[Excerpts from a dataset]
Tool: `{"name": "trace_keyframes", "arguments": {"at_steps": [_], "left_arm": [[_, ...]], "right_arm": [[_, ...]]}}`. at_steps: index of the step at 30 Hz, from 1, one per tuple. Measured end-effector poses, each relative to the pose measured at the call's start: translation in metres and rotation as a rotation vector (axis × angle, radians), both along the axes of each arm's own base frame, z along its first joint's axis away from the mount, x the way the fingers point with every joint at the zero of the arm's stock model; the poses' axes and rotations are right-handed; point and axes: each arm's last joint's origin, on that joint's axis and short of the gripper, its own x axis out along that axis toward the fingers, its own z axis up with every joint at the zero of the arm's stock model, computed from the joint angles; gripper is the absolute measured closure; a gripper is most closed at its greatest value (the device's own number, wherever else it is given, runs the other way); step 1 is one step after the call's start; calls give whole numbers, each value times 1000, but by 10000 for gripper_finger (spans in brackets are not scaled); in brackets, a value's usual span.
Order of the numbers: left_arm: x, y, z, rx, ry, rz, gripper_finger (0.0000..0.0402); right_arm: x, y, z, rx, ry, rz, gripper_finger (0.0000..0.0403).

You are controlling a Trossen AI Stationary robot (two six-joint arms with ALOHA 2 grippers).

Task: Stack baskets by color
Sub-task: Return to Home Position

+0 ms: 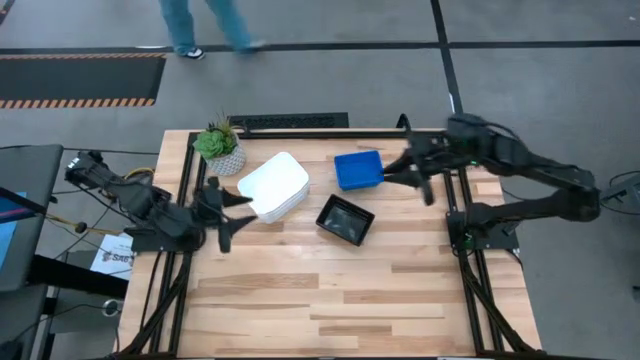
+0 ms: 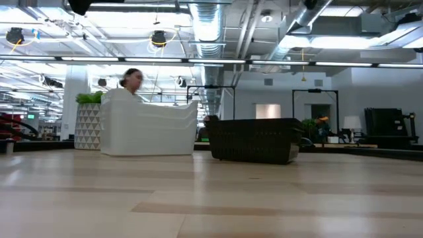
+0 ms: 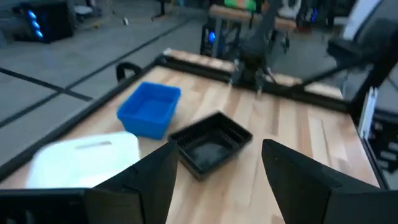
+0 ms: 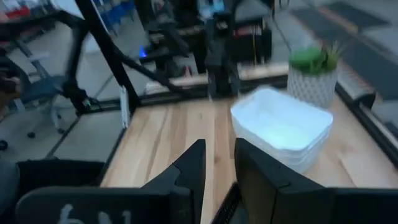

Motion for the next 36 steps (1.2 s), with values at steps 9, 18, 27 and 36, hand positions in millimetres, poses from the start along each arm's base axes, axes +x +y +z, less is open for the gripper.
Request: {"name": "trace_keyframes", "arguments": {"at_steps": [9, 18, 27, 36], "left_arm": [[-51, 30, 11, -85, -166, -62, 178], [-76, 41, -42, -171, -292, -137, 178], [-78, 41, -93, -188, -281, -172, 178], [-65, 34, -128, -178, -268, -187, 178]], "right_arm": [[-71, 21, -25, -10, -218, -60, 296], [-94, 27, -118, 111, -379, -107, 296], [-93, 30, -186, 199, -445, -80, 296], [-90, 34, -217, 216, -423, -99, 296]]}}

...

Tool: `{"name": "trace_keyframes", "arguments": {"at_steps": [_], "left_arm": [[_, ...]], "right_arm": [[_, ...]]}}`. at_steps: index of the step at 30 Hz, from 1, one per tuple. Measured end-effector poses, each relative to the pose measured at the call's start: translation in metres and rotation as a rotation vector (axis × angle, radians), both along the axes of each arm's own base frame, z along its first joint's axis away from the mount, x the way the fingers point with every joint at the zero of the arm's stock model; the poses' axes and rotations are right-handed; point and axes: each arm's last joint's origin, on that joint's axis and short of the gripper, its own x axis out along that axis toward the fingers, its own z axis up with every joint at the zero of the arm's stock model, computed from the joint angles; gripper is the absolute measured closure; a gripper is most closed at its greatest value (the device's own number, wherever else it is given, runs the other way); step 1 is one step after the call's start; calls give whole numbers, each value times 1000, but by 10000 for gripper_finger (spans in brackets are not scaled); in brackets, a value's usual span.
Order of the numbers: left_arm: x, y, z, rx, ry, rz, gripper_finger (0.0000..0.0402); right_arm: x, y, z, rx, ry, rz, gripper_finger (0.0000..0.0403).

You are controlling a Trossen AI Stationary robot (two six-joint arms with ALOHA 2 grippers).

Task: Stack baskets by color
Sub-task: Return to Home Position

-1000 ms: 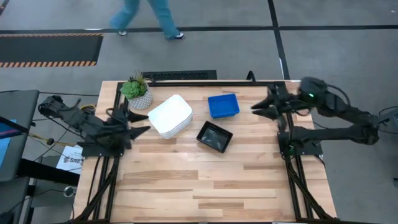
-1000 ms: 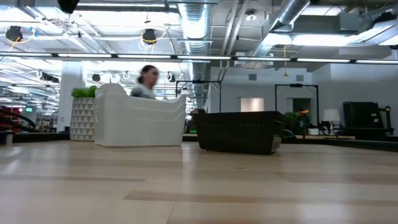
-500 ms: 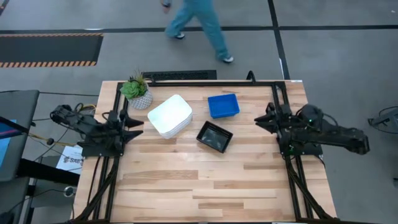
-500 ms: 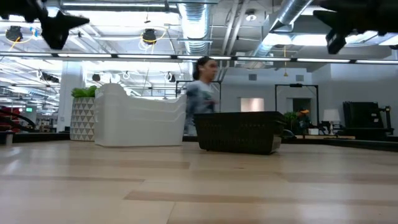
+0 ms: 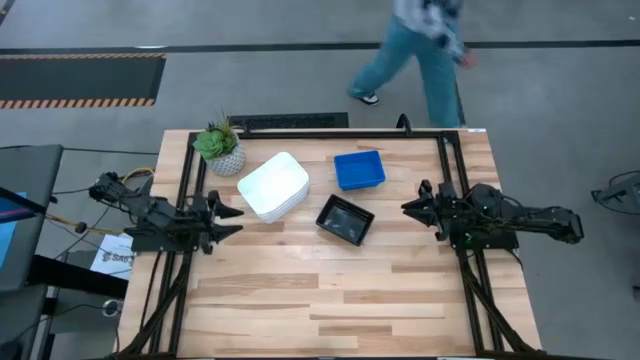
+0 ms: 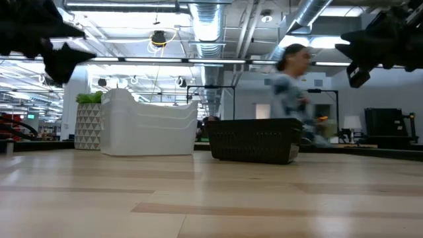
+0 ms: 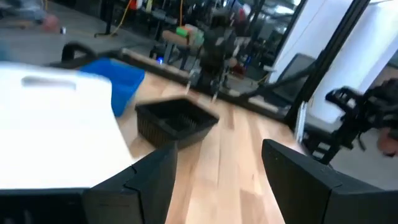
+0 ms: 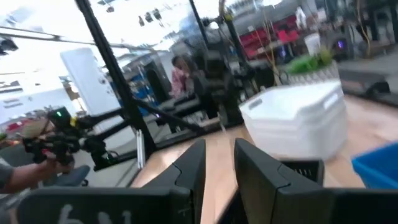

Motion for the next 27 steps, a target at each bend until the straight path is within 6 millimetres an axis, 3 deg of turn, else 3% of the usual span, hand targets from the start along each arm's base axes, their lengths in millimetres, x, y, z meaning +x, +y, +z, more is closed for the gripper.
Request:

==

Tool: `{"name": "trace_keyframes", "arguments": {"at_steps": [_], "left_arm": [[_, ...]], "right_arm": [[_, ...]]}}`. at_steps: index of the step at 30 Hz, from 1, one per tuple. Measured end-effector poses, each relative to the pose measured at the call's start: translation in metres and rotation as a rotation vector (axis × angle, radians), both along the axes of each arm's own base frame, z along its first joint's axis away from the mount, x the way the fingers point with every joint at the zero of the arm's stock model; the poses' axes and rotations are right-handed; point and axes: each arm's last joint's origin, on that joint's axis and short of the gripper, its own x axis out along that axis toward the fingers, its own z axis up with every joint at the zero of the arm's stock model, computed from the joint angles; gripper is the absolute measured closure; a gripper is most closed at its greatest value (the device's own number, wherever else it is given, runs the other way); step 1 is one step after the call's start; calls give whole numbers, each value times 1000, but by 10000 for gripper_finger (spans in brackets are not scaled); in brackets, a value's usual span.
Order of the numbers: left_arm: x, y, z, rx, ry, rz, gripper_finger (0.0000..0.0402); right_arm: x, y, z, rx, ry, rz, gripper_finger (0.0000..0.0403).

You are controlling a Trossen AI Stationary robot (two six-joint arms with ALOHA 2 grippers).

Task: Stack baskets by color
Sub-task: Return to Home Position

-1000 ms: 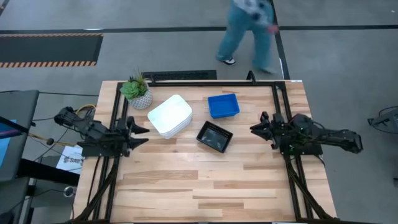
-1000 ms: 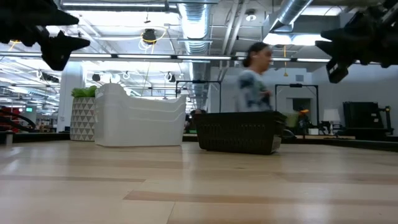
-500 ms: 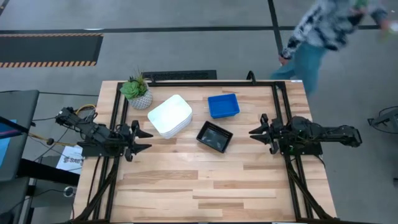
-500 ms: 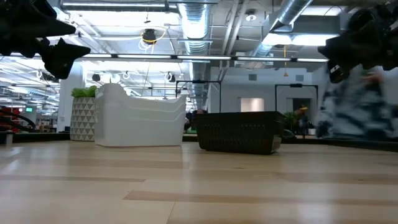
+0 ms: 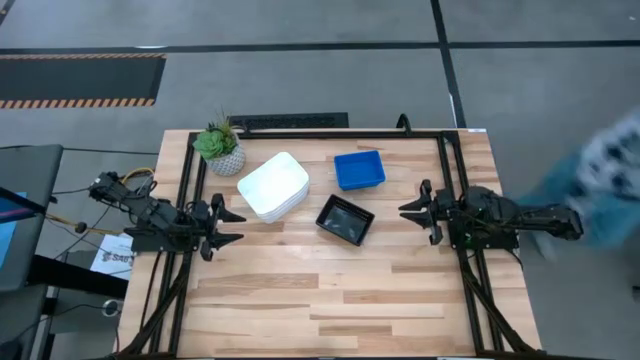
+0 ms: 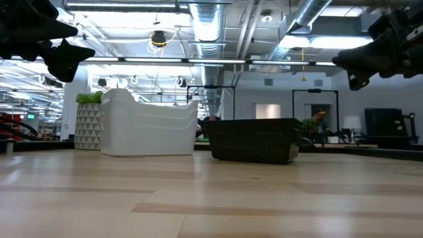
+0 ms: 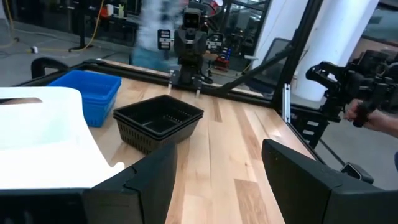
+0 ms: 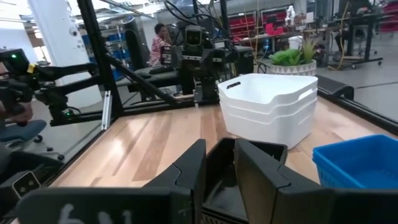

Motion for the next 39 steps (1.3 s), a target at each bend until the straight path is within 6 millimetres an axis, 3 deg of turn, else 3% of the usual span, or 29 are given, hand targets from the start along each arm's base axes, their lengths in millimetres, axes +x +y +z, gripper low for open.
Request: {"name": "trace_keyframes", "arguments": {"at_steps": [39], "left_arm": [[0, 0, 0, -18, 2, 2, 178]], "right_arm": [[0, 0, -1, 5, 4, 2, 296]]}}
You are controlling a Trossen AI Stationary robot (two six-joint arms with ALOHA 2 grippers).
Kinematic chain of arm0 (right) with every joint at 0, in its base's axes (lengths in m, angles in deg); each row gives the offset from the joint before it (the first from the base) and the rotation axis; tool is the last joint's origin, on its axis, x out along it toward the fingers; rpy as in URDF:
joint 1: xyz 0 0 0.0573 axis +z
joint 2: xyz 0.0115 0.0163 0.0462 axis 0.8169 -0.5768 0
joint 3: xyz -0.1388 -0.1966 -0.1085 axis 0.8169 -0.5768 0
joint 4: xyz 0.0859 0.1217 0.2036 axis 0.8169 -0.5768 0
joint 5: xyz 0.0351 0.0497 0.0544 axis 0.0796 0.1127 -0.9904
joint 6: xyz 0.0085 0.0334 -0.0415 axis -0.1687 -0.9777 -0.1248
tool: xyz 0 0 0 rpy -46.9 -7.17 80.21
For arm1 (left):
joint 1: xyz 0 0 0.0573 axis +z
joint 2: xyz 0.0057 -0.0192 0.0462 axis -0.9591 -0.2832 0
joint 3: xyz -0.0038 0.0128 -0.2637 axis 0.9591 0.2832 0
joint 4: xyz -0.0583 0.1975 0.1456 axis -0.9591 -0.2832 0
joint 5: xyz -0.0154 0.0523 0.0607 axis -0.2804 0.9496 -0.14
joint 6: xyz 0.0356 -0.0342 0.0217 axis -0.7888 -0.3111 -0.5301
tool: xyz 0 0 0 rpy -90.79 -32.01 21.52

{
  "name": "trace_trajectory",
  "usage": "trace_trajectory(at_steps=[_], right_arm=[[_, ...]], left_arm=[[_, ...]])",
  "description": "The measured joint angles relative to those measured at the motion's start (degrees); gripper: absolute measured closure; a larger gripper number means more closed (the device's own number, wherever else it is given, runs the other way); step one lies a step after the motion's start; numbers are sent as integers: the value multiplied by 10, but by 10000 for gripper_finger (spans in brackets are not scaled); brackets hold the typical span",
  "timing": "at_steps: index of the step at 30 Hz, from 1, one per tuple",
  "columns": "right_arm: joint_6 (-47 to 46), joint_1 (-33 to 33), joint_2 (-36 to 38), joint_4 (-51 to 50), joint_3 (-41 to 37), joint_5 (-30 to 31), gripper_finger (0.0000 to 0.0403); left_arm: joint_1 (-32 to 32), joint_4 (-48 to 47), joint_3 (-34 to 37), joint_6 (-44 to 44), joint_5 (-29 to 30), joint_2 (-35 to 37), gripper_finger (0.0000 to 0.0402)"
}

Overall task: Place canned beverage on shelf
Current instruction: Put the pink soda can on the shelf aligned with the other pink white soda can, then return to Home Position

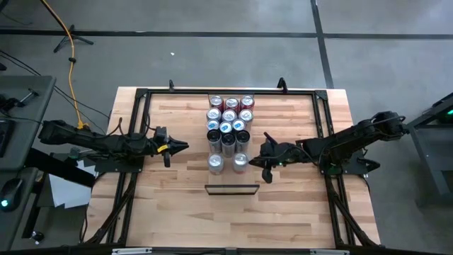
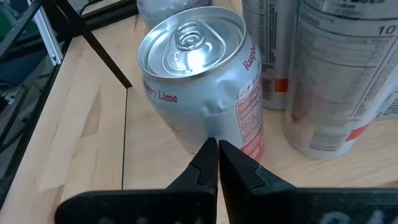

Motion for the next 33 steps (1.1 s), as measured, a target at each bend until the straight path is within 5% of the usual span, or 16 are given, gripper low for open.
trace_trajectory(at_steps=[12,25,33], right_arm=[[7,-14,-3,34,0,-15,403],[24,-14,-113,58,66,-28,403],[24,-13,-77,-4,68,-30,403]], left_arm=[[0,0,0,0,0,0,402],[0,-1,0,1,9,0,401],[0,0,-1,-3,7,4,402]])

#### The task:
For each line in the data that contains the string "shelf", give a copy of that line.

#### Written reply:
Overall task: Place canned beverage on shelf
Current instruction: Put the pink soda can on the shelf aligned with the other pink white soda can, then return to Home Position

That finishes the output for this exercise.